Madrid : Juan de Castilla, la grandeur de l’humilité…

 

Le lendemain de son alternative.

Juan de Castilla se leva à trois heures du matin.

Pour aller travailler dans une messagerie

Qui l’employait comme coursier.

 

L’année dernière.

A Vic, il tua un Pagès-Mailhan et un Prieto de la Cal à onze heures du matin.

Et deux Miura.

A Madrid à dix-huit heures.

 

A Madrid où il revenait.

Ce 27 mai 2025.

Pour le dix-septième festejo de la San Isidro.
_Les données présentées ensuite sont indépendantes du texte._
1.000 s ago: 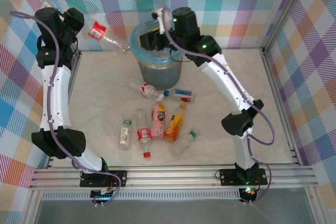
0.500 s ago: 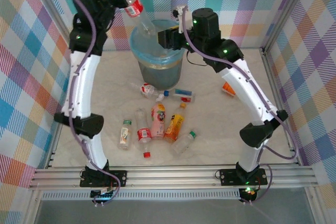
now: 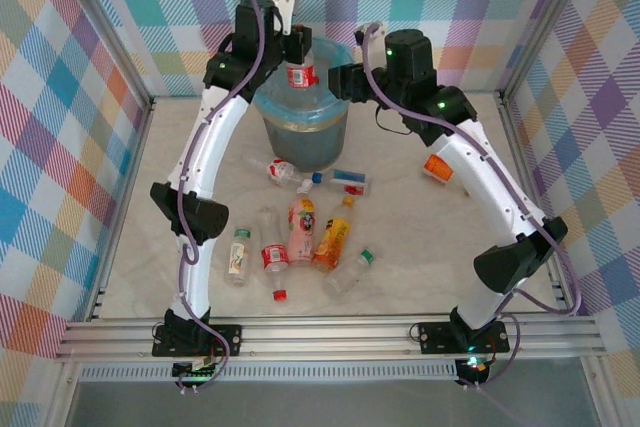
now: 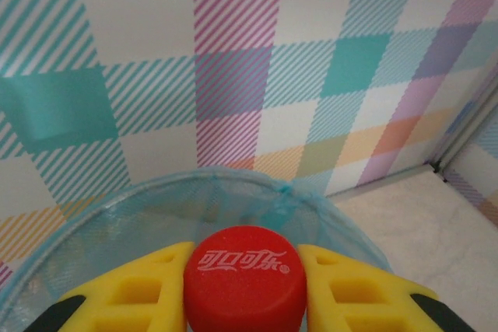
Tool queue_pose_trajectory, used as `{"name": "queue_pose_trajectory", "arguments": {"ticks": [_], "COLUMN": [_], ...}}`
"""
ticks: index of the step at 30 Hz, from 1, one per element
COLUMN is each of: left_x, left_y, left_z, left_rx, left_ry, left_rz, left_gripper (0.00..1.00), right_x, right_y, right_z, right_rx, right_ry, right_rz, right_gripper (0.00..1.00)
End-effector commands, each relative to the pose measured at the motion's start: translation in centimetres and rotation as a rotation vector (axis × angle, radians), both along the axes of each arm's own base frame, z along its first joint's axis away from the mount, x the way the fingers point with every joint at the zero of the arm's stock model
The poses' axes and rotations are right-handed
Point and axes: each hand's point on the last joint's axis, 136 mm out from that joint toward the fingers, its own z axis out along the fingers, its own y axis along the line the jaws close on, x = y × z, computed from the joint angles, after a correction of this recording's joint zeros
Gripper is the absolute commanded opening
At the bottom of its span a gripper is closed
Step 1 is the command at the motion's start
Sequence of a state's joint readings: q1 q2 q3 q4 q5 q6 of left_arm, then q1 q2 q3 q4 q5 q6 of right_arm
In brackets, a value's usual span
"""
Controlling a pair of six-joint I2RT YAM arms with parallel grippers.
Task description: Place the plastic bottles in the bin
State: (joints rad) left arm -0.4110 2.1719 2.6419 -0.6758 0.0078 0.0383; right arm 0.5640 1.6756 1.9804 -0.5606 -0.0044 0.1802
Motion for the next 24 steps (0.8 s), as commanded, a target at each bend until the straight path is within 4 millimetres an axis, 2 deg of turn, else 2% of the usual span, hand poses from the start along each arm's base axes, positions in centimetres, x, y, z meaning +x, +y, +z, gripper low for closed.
{"name": "queue_pose_trajectory", "arguments": {"ticks": [1, 5, 14, 20, 24], "left_x": [0.3, 1.4, 3.8, 4.2, 4.0], "left_y": [-0.6, -0.4, 0.1, -0.1, -0.1], "left_z": [-2.5, -4.7, -8.1, -11.3, -12.4], "left_rx": [0.051, 0.082, 0.107, 0.15, 0.143], "left_ry": [0.04, 0.061, 0.09, 0.119, 0.119], "left_rz": [-0.024, 0.007, 0.063, 0.045, 0.035], "left_gripper": [0.0, 0.0, 0.01, 0.04, 0.1], "right_x": [-0.4, -0.4, -0.4, -0.3, -0.1], "right_y": [-0.1, 0.1, 0.4, 0.2, 0.2], "right_z": [1.2, 0.7, -0.2, -0.7, -1.0], "right_rx": [0.039, 0.036, 0.029, 0.019, 0.019], "right_ry": [-0.026, -0.014, -0.003, 0.005, 0.009], "right_rz": [0.01, 0.02, 0.038, 0.039, 0.041], "right_gripper": [0.57, 0.57, 0.57, 0.57, 0.57]}}
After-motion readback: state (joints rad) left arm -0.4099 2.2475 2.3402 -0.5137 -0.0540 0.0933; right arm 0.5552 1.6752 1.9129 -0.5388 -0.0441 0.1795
Juan rematait le cartel avec les toros de Dolores Aguirre Ybarra.

 

Celle de «Dehesa Fría» à Constantina, près de Séville.

Morte il y a douze ans.

Mais dont le seul nom.

Sonne encore comme un glas.

 

Le sang bleu du peligro

L’aristocratie de la peur.

Une bataille de la Somme.

Un Chemin des Dames du toreo.

 

Et lui.

Piou-piou.

De la misère.

Devant.

 

Juan de Castilla.

Un plébéien de Colombie.

Qui veut devenir.

César.

 

Un deuxième classe.

En brodequins.

Qui monte à mains nues à l’assaut.

D’un saillant de mala muerte.

 

Il ne sait pas encore.

Bien faire.

Les passes qui réduiraient

La violence de la chose noire.

 

Mais il les fait.

Il les fait.

Il les fait comme il peut.

Avec son cœur, avec ses couilles.

 

 

Qu’un schrapnell de cornes.

Faillit lui arracher.

Dans la violence.

D’un Verdun madrileño.

 

Caporal-clairon de la vaillance.

Andant sous la mitraille désordonnée.

Troufion admirable.

De courage insensé.

 

Juan de Castilla donna tout.

Même ce qu’il n’avait pas.

Il pouvait mourir.

Mais il s’en foutait.

 

Les yeux écarquillés.

Et la fleur à la muleta.

Une baston.

De chabola était son registre.

 

Lui qui n’avait rien.

Voulait tout.

Et toréait

Avec la grandeur du désespoir.

 

Son toreo de tranchées.

De rata.

De boue.

Et de sang.

 

Tragique de vermine, de morsures de rat.

Et magnifique de barbelés.

Disait l’infâme de la misère.

Et la noblesse du combat pour s’en sortir..

 

Juan de Castilla ne sera jamais galonné.

Il ne sera pas décoré

Il ne sera pas Ferdinand Foch.

Juan de Castilla ne sera jamais figurón del toreo.

 

Mais, ce mardi là à Madrid.

En pantalon court taché de sang.

Il donna à voir l’image grandiose et tragique.

De l’humble héroïsme d’un torero de chair à canon.

 

Et moi, devant mon écran de télé.

Je l’ai applaudi à m’en faire saigner les paumes.

 

Datos 

 

Juan Pablo Correa Sanchez «Juan de Castilla»

Né le 7 septembre 1994 à Medellin (Colombie).

Débuts en novillada piquée le 31 août 2014 à Sacedón ; novillos de José Luis Pereda ; compartiendo cartel avec Alfonso López Bayo (rejoneador), et David Martin Escudero.

Alternative le 28 janvier 2017 à Medellín ; toros d’Ernesto Gutierrez ; parrain : Enrique Ponce ; témoin : Andrés Roca Rey.

Confirmation le 17 septembre 2023 à Las Ventas ; toros de Partido de Resina ; parrain  : Octavio Chacón ; témoin : Ángel Sánchez.

 

Mardi 27 mai 2025

 Plaza de toros de Las Ventas (Madrid).

 Decimosexto festejo de la Feria de San Isidro.

 Más de tres cuartos de entrada.

 

Toros de Dolores Aguirre, desiguales de presentación y de decepcionante juego en su conjunto por su mansedumbre. Destacó, por encima de todos, el quinto.

 

FERNANDO ROBLEÑO, silencio y pitos.

 DAMIÁN CASTAÑO, silencio y ovación

 JUAN DE CASTILLA, vuelta al ruedo y silencio.